TORONTO, Ohio -- To his neighbors, Joseph Boone seemed like a loving father and a good friend.
But early Friday morning, police said Boone set his house on fire, killed his 3-year-old son then turned the gun on himself.
The murder-suicide happened at 200 Ridgeland Drive in Toronto just before 2 a.m. Friday.
Police said 41-year-old Boone shot his young son, Hunter Joseph Boone, with a .44 Magnum while the child was in bed. The father shot the child once in the elbow, which struck the boy's chest, then shot the boy a second time in the head.
"I hope the father goes directly to hell for what he did. It may be a cruel thing to say, but it's cruel to kill your own child," Jefferson County Sheriff Fred Abdalla said.
The incident started when Boone called the mother of his child and told her he had two guns and was going to burn the house down. Shortly after the call, he followed through with his threat.
"After he set the home on fire, he locked the doors and murdered his 3-year-old son," Abdalla said.
Deputies were at the house within 10 minutes of being notified. They broke through a glass door and a neighbor gave them a fire extinguisher to put out the blaze.
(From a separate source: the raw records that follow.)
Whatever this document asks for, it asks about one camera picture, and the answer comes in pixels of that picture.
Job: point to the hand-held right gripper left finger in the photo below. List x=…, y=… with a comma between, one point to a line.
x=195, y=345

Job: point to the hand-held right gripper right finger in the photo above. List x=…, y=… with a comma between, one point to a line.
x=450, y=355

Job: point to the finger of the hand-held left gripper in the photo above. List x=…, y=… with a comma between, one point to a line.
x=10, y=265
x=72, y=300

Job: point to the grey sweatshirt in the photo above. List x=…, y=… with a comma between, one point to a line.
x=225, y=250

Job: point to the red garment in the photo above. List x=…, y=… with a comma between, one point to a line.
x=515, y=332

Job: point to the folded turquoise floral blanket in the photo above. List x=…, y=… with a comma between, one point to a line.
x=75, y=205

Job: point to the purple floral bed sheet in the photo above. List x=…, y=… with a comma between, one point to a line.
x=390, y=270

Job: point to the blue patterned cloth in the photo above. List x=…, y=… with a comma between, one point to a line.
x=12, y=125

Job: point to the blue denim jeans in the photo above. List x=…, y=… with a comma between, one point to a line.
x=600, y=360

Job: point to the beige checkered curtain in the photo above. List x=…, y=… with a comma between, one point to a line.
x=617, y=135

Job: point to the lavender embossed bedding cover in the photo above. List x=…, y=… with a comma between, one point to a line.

They extinguished the fire in the basement, but smoke prevented them from trying to save the young boy. One deputy was overcome with smoke and taken to a hospital.
"The house was completely full of smoke. You couldn't see the hand in front of you," Abdalla said.
The sheriff said the boy was likely dead before they arrived and there was nothing they could have done for him.
Neighbors spoke highly of Boone and said they were shocked. They called the murder-suicide a nightmare and wondered how someone they trusted and turned to in times of need could commit such an abhorrent act.
"I just can't comprehend it. I just feel so bad for his family," said Mike Kenny, who has lived on Ridgeland Drive for 27 years and called Boone his friend.
There have been instances in the past where police have responded to Boone's home because of suicidal threats, but that's something neighbors never knew.
"He was good friend. He came to our cookouts and everything and his little boy was adorable," said Jeannie Kishing. "(It's) a big shock. It just didn’t seem that he would be capable of something like that."
Abdalla said deputies were called to the same residence for a similar claim in April. He also said Boone's home was in foreclosure and he likely had mental health problems.
"He made a statement to a family member three weeks ago that he was going to burn the house down because he didn't want the bank to take the home back," Abdalla said.